WORK INSTRUCTION:
If a record holds a picture, drop the picture and return the rest of the record word for word.

[Start of Attachment]

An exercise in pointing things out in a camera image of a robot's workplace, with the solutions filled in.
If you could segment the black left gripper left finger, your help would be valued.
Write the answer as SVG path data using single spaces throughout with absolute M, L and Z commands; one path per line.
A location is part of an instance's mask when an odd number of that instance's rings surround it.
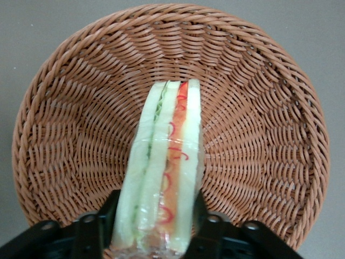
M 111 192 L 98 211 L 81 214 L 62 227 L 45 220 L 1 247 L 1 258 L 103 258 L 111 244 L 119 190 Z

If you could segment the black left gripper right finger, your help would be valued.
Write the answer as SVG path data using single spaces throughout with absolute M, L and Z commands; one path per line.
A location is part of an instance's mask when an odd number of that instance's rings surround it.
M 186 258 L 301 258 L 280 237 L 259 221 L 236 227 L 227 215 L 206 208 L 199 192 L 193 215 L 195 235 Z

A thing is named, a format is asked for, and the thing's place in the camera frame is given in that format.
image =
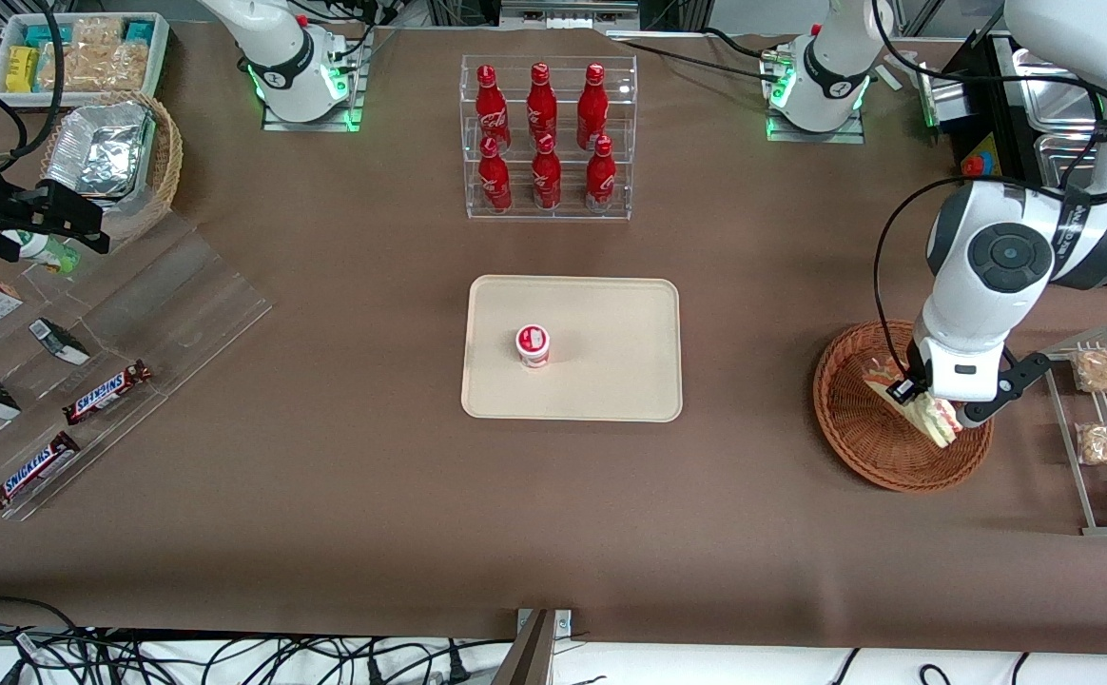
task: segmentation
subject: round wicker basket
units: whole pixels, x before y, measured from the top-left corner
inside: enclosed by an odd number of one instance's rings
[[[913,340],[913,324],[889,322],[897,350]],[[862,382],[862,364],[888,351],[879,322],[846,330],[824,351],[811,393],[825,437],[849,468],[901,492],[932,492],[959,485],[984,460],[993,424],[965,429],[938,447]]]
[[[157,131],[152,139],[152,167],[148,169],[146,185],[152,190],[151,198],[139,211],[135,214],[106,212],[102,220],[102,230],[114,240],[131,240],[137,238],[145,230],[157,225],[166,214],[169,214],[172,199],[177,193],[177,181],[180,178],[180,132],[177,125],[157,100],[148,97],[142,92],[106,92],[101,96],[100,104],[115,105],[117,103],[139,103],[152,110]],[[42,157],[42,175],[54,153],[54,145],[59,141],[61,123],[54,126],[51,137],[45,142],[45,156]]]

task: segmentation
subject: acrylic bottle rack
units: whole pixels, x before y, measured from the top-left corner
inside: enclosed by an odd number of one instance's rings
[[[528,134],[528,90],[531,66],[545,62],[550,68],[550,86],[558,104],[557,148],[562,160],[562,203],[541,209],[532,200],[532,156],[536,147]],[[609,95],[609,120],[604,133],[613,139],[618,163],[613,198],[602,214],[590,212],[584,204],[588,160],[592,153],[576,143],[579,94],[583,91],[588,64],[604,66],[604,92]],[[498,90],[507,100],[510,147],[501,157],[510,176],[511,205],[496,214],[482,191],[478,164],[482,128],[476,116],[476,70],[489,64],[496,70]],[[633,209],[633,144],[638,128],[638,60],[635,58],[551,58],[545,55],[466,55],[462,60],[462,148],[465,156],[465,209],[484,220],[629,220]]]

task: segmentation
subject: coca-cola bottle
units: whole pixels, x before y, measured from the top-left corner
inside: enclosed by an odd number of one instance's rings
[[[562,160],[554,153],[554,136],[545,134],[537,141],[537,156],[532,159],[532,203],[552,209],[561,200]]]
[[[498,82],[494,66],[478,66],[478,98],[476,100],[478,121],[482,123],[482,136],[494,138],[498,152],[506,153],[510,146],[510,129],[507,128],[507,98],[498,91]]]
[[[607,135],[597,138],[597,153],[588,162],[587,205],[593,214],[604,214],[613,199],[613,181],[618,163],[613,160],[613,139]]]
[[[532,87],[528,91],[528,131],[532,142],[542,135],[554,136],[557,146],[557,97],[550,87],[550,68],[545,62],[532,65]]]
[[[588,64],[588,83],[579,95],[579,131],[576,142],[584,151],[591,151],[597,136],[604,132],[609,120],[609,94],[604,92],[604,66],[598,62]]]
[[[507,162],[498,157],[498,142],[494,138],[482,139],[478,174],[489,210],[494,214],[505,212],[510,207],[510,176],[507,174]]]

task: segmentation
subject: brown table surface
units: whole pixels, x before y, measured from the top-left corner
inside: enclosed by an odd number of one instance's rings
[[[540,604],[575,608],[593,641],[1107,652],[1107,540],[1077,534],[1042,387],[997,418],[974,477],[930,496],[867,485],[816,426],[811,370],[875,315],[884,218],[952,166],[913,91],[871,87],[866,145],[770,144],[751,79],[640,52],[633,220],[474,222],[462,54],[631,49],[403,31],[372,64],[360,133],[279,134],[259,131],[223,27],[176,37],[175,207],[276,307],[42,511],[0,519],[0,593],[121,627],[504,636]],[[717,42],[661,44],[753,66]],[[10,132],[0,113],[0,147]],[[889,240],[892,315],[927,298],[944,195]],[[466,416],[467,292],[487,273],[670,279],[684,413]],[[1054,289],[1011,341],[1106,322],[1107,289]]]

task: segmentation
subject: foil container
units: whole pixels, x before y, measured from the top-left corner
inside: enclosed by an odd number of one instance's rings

[End of Attachment]

RESPONSE AREA:
An exercise in pointing things out in a camera image of a robot's workplace, with the solutions filled in.
If you could segment the black left gripper left finger, your help would be valued.
Write the answer as SVG path data using single spaces throughout with absolute M, L and Z commands; one path per line.
A location is part of an instance's mask when an odd number of that instance's rings surround it.
M 111 192 L 98 211 L 81 214 L 62 227 L 45 220 L 1 247 L 1 258 L 103 258 L 111 244 L 119 190 Z

If you could segment the black left gripper right finger, your help would be valued.
Write the answer as SVG path data using single spaces throughout with absolute M, L and Z commands; one path per line.
A location is part of an instance's mask when an odd number of that instance's rings surround it.
M 186 258 L 301 258 L 280 237 L 259 221 L 236 227 L 227 215 L 206 208 L 199 192 L 193 215 L 195 235 Z

A thing is named, a format is asked for, and the thing's place in the camera frame is given in that format.
image =
task: segmentation
subject: round wicker basket
units: whole pixels, x before y, measured from the top-left corner
inside: enclosed by an odd number of one instance's rings
[[[913,340],[913,324],[889,322],[897,350]],[[862,382],[862,364],[888,351],[879,322],[846,330],[824,351],[811,393],[825,437],[849,468],[901,492],[932,492],[959,485],[984,460],[993,424],[965,429],[938,447]]]
[[[157,131],[152,139],[152,167],[148,169],[146,185],[152,190],[151,198],[139,211],[135,214],[106,212],[102,220],[102,230],[114,240],[131,240],[137,238],[145,230],[157,225],[166,214],[169,214],[172,199],[177,193],[177,181],[180,178],[180,132],[177,125],[157,100],[148,97],[142,92],[106,92],[101,96],[100,104],[115,105],[117,103],[139,103],[152,110]],[[42,157],[42,175],[54,153],[54,145],[59,141],[61,123],[54,126],[51,137],[45,142],[45,156]]]

task: segmentation
subject: acrylic bottle rack
units: whole pixels, x before y, measured from the top-left corner
inside: enclosed by an odd number of one instance's rings
[[[528,134],[528,90],[531,66],[545,62],[550,68],[550,86],[558,104],[557,148],[562,160],[562,203],[541,209],[532,200],[532,156],[536,147]],[[609,95],[609,120],[604,133],[613,139],[618,163],[613,198],[602,214],[590,212],[584,204],[588,160],[592,153],[576,143],[579,94],[583,91],[588,64],[604,66],[604,92]],[[498,90],[507,100],[510,147],[501,157],[510,176],[511,205],[496,214],[482,191],[478,164],[482,128],[476,116],[476,70],[489,64],[496,70]],[[633,209],[633,144],[638,128],[638,60],[635,58],[551,58],[545,55],[466,55],[462,60],[462,148],[465,156],[465,209],[484,220],[629,220]]]

task: segmentation
subject: coca-cola bottle
units: whole pixels, x before y, measured from the top-left corner
inside: enclosed by an odd number of one instance's rings
[[[562,160],[554,153],[554,136],[545,134],[537,141],[537,156],[532,159],[532,203],[552,209],[561,200]]]
[[[498,82],[494,66],[478,66],[478,98],[476,100],[478,121],[482,123],[482,136],[494,138],[498,152],[506,153],[510,146],[510,129],[507,128],[507,98],[498,91]]]
[[[607,135],[597,138],[597,153],[588,162],[587,205],[593,214],[604,214],[613,199],[613,181],[618,163],[613,160],[613,139]]]
[[[532,87],[528,91],[528,131],[532,142],[542,135],[554,136],[557,146],[557,97],[550,87],[550,68],[545,62],[532,65]]]
[[[588,64],[588,83],[579,95],[579,131],[576,142],[584,151],[591,151],[597,136],[604,132],[609,120],[609,94],[604,92],[604,66],[598,62]]]
[[[507,162],[498,157],[498,142],[494,138],[482,139],[478,174],[489,210],[494,214],[505,212],[510,207],[510,176],[507,174]]]

task: segmentation
subject: brown table surface
units: whole pixels, x before y, measured from the top-left corner
inside: enclosed by an odd number of one instance's rings
[[[540,604],[575,608],[593,641],[1107,652],[1107,540],[1077,534],[1042,387],[997,418],[974,477],[930,496],[867,485],[816,426],[811,370],[875,315],[884,218],[952,166],[913,91],[871,87],[866,145],[770,144],[751,79],[640,52],[633,220],[474,222],[462,54],[631,49],[403,31],[372,64],[360,133],[279,134],[259,131],[223,27],[176,37],[175,207],[276,307],[42,511],[0,519],[0,593],[121,627],[504,636]],[[717,42],[661,44],[753,66]],[[10,132],[0,113],[0,147]],[[889,240],[892,315],[927,298],[944,195]],[[466,416],[467,292],[487,273],[670,279],[684,413]],[[1054,289],[1011,341],[1106,322],[1107,289]]]

task: segmentation
subject: foil container
units: whole pixels, x before y, measured from the top-left corner
inside: enclosed by an odd number of one instance's rings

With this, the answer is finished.